■ **PROBLEM DESCRIPTION**
Return the lines below that contain the word "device".

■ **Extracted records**
┌──
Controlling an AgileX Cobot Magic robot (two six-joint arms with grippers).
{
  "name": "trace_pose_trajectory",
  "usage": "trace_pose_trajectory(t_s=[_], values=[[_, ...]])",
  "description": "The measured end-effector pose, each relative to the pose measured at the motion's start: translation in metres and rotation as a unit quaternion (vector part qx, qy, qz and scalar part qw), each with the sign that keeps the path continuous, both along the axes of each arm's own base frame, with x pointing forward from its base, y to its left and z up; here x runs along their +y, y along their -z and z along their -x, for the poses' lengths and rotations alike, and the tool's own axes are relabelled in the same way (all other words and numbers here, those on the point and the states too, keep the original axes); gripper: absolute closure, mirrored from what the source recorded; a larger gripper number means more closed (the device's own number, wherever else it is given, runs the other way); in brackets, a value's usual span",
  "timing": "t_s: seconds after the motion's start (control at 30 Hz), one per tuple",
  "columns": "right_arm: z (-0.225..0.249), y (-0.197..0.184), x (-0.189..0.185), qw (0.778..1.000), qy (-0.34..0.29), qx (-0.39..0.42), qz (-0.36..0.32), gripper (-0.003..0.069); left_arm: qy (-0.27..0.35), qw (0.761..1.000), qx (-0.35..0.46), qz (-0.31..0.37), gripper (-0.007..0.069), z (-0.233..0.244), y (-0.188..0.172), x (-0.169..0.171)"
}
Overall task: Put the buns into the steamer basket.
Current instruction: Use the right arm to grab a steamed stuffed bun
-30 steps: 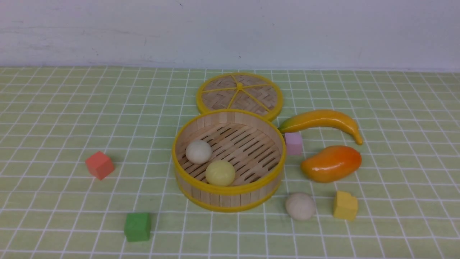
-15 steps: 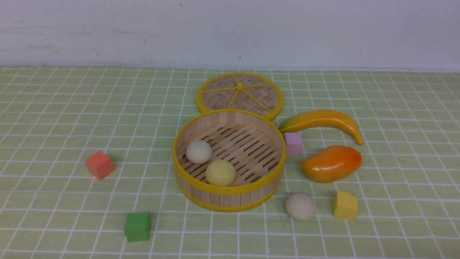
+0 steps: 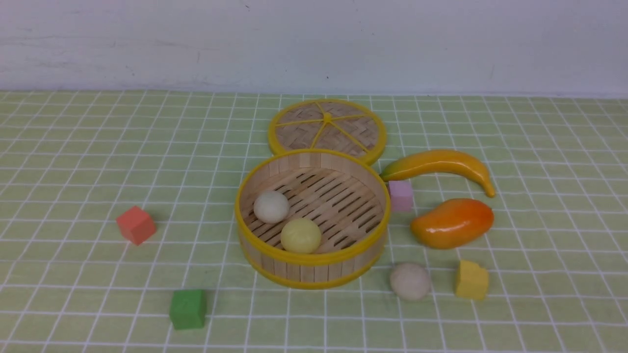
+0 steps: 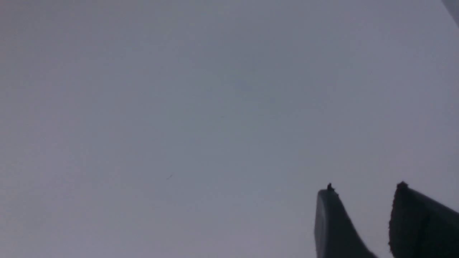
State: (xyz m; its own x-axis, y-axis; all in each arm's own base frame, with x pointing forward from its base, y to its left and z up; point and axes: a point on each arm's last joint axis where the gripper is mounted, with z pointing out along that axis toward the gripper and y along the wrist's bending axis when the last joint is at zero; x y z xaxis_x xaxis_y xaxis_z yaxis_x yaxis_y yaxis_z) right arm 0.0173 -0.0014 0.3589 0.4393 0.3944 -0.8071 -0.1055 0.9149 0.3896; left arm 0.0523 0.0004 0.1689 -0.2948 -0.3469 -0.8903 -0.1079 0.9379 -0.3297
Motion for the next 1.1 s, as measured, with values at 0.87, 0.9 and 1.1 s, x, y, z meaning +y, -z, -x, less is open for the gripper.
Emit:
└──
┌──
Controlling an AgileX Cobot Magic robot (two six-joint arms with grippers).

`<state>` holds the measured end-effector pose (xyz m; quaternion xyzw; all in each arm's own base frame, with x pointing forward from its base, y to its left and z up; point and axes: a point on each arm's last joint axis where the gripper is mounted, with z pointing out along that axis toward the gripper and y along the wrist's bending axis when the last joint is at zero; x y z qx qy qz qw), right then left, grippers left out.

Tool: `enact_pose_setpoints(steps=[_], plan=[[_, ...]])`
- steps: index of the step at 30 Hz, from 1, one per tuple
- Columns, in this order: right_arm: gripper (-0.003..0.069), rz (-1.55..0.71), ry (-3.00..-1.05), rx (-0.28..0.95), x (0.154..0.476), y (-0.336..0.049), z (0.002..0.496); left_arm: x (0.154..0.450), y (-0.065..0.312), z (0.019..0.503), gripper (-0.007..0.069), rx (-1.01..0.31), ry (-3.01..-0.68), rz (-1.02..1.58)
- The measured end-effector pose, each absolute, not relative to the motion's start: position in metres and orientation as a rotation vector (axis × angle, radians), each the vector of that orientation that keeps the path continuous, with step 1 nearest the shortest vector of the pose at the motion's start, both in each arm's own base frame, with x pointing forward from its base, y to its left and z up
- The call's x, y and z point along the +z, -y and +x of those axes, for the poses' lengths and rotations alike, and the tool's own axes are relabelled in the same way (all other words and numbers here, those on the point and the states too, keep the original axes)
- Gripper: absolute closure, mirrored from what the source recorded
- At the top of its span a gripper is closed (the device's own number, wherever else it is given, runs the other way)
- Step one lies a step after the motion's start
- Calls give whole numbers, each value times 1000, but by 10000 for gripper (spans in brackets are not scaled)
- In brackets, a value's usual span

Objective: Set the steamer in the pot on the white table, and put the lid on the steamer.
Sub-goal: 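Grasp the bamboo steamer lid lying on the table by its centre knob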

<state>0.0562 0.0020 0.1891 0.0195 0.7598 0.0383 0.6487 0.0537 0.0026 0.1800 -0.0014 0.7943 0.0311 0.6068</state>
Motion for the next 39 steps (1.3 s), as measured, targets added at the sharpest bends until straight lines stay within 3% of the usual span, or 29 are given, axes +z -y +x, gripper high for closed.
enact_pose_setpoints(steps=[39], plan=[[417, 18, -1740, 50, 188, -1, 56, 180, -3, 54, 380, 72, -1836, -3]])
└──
■ **SOLUTION**
  "description": "The measured end-effector pose, each relative to the pose measured at the motion's start: translation in metres and rotation as a unit quaternion (vector part qx, qy, qz and scalar part qw), each with the sign that keeps the path continuous, both along the axes of each arm's own base frame, with x pointing forward from its base, y to its left and z up; here x runs along their +y, y along their -z and z along their -x, for the poses' lengths and rotations alike, and the tool's own axes are relabelled in the same way (all other words and numbers here, those on the point and the states too, keep the original axes); gripper: absolute closure, mirrored from what the source recorded; a larger gripper number means more closed (the device's own number, wherever else it is given, runs the other way); in brackets, a value's usual span",
- At the top of its span a gripper is closed (the device's own number, wherever else it is given, runs the other way)

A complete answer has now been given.